▸ Task description:
In the output, include exactly the lines from the beginning of the records up to and including the one that contains "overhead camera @", and leave out the pictures.

(Records drawn from a dataset)
++++++++
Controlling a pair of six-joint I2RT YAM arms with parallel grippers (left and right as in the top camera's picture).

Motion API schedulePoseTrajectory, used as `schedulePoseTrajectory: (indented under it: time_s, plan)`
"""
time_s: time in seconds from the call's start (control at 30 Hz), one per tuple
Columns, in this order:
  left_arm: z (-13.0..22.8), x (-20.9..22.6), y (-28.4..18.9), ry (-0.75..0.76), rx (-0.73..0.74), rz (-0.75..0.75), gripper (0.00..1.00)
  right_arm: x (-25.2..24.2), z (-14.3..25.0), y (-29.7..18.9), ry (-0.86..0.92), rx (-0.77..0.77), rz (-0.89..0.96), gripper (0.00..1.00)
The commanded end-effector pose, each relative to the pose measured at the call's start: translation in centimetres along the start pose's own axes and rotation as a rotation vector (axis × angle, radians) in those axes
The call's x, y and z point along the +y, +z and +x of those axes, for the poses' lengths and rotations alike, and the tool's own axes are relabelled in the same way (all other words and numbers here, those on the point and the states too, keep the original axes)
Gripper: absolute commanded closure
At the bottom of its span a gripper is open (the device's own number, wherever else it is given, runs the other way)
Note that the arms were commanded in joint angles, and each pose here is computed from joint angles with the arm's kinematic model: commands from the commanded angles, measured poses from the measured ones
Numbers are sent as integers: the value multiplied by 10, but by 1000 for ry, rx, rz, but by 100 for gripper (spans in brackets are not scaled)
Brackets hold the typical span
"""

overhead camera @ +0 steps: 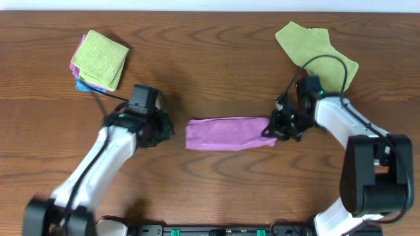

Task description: Fold the cloth

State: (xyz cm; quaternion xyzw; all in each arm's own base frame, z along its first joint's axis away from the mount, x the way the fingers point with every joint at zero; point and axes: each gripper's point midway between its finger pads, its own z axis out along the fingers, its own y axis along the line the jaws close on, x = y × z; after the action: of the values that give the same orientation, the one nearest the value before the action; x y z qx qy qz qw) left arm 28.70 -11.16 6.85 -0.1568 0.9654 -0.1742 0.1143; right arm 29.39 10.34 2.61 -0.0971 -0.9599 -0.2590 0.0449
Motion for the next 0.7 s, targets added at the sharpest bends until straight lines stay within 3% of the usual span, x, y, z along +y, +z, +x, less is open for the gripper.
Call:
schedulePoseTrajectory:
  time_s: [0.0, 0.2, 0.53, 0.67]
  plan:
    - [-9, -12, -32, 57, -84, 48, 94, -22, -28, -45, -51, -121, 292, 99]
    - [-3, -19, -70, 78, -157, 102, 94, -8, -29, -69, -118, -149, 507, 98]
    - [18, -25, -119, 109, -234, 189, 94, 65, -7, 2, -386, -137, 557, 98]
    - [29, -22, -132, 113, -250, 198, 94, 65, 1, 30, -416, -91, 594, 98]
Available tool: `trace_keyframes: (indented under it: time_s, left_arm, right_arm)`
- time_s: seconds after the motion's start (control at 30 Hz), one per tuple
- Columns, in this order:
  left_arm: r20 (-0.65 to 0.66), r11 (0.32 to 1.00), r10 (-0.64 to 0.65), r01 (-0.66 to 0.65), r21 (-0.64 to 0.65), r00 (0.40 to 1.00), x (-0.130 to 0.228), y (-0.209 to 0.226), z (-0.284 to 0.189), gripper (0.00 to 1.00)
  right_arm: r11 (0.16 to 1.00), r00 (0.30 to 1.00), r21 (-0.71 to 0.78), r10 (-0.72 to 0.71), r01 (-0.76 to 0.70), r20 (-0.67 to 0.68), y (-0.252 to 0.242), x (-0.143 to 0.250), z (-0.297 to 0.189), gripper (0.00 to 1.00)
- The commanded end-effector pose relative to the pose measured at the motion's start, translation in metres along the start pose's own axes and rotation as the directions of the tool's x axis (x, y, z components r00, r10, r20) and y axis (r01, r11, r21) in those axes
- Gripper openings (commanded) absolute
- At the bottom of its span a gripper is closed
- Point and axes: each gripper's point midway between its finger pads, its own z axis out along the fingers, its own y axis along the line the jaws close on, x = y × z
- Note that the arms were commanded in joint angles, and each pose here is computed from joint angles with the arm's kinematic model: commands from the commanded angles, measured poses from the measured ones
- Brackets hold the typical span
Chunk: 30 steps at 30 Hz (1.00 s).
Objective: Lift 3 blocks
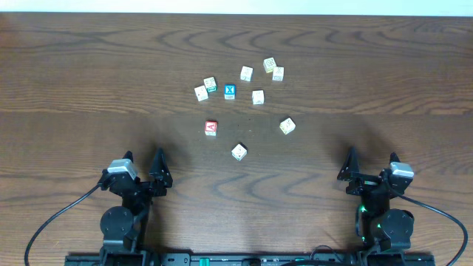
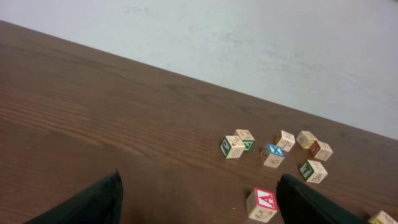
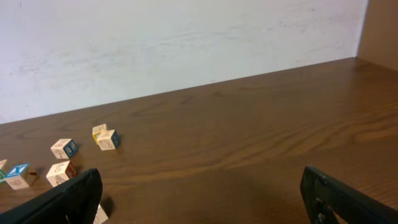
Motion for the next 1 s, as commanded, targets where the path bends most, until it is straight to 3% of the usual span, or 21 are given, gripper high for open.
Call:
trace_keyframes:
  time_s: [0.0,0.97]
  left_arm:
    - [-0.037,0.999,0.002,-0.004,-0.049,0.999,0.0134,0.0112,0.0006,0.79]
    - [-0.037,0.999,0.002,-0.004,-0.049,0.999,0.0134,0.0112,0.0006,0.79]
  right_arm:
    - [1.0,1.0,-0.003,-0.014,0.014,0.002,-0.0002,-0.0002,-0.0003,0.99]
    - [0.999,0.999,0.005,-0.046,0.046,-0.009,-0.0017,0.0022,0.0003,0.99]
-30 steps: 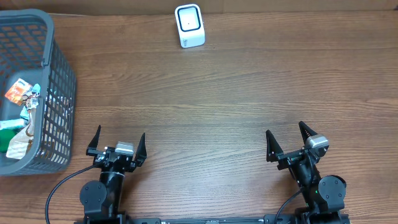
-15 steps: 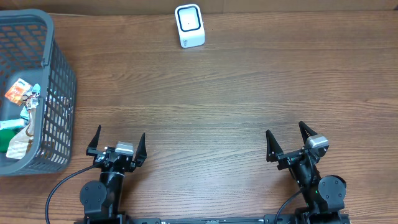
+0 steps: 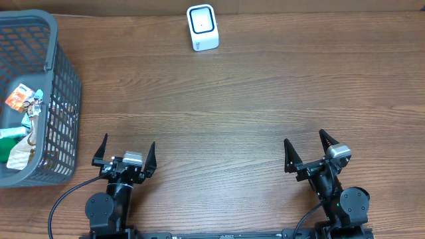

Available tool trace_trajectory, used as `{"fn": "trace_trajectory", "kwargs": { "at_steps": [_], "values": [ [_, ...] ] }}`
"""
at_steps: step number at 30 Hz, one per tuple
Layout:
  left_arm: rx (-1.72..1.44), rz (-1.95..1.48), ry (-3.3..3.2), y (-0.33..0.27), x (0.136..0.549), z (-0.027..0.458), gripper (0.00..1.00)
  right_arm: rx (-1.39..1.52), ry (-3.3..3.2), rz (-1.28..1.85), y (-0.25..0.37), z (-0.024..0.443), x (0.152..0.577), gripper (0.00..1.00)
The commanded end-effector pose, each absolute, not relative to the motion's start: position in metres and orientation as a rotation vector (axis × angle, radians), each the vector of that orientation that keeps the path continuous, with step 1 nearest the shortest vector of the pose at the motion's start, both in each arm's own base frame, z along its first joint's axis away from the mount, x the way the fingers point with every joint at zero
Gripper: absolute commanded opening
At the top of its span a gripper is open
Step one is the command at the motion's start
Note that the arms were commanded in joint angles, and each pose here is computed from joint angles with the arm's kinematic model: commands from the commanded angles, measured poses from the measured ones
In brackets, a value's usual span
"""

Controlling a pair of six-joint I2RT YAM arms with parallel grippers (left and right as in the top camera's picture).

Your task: Scan the item barcode

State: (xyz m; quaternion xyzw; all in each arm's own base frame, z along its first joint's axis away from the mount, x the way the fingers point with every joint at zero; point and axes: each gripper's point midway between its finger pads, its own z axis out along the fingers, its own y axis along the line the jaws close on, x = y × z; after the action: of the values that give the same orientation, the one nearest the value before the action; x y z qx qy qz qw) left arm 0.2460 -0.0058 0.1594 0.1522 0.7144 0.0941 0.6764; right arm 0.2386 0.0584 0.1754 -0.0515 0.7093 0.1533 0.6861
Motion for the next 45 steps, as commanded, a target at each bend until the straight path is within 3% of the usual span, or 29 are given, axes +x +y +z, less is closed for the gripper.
{"fn": "trace_trajectory", "kwargs": {
  "at_steps": [1, 13, 23, 37, 45],
  "values": [
    [0.214, 0.059, 1.619, -0.010, 0.245, 0.160, 1.00, -0.118, 1.586, 0.355, 0.060, 0.174, 0.238, 1.00],
    [0.079, -0.328, 1.588, -0.038, 0.238, 0.183, 1.00, -0.118, 1.586, 0.355, 0.060, 0.174, 0.238, 1.00],
    [0.058, -0.299, 1.431, -0.032, 0.223, 0.310, 1.00, -0.118, 1.586, 0.355, 0.060, 0.174, 0.238, 1.00],
    [0.041, -0.489, 1.932, -0.048, 0.301, 0.402, 1.00, -0.118, 1.586, 0.355, 0.060, 0.174, 0.238, 1.00],
    [0.060, -0.384, 2.050, -0.033, 0.348, 0.431, 1.00, -0.119, 1.586, 0.356, 0.060, 0.174, 0.238, 1.00]
  ]
}}
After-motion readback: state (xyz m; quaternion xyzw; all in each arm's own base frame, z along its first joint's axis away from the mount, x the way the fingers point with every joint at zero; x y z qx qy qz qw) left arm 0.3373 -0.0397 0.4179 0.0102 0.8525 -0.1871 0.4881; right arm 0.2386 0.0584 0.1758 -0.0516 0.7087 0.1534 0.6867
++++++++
▸ Solution for this problem:
Controlling a pair of six-joint I2RT YAM arms with parallel grippers (left and right as in the top camera's picture).

Motion API schedulePoseTrajectory, used as `schedulePoseTrajectory: (indented under it: time_s, plan)`
"""
time_s: time in seconds from the call's start (control at 30 Hz), one per tuple
Columns, in this order:
  left_arm: z (-13.0..22.8), x (-20.9..22.6), y (-28.4..18.9), ry (-0.75..0.76), rx (-0.73..0.74), rz (-0.75..0.75), gripper (0.00..1.00)
  right_arm: x (-25.2..24.2), z (-14.3..25.0), y (-29.7..18.9), ry (-0.86..0.92), rx (-0.77..0.77), rz (-0.89..0.96), gripper (0.00..1.00)
The commanded end-effector pose, each relative to the pose measured at the call's start: translation in centimetres along the start pose's own axes and rotation as a rotation vector (axis × angle, radians) in those axes
The call's x, y and z point along the +y, +z and +x of those axes, for the poses' lengths and rotations alike, and the tool's own axes are relabelled in the same way (all other words and numbers here, those on the point and the states too, keep the original axes)
Gripper: absolute commanded closure
At the bottom of its span a gripper is open (the device's own number, wherever else it is given, runs the other way)
Note that the arms were commanded in joint angles, and each pose here is computed from joint angles with the arm's kinematic model: commands from the commanded angles, measured poses from the measured ones
Numbers are sent as integers: the value multiplied by 10, but by 1000 for ry, rx, rz, but by 100 for gripper (spans in brackets are not scaled)
Brackets hold the typical span
"""

overhead camera @ +0 steps: 

Nothing else is needed for the answer.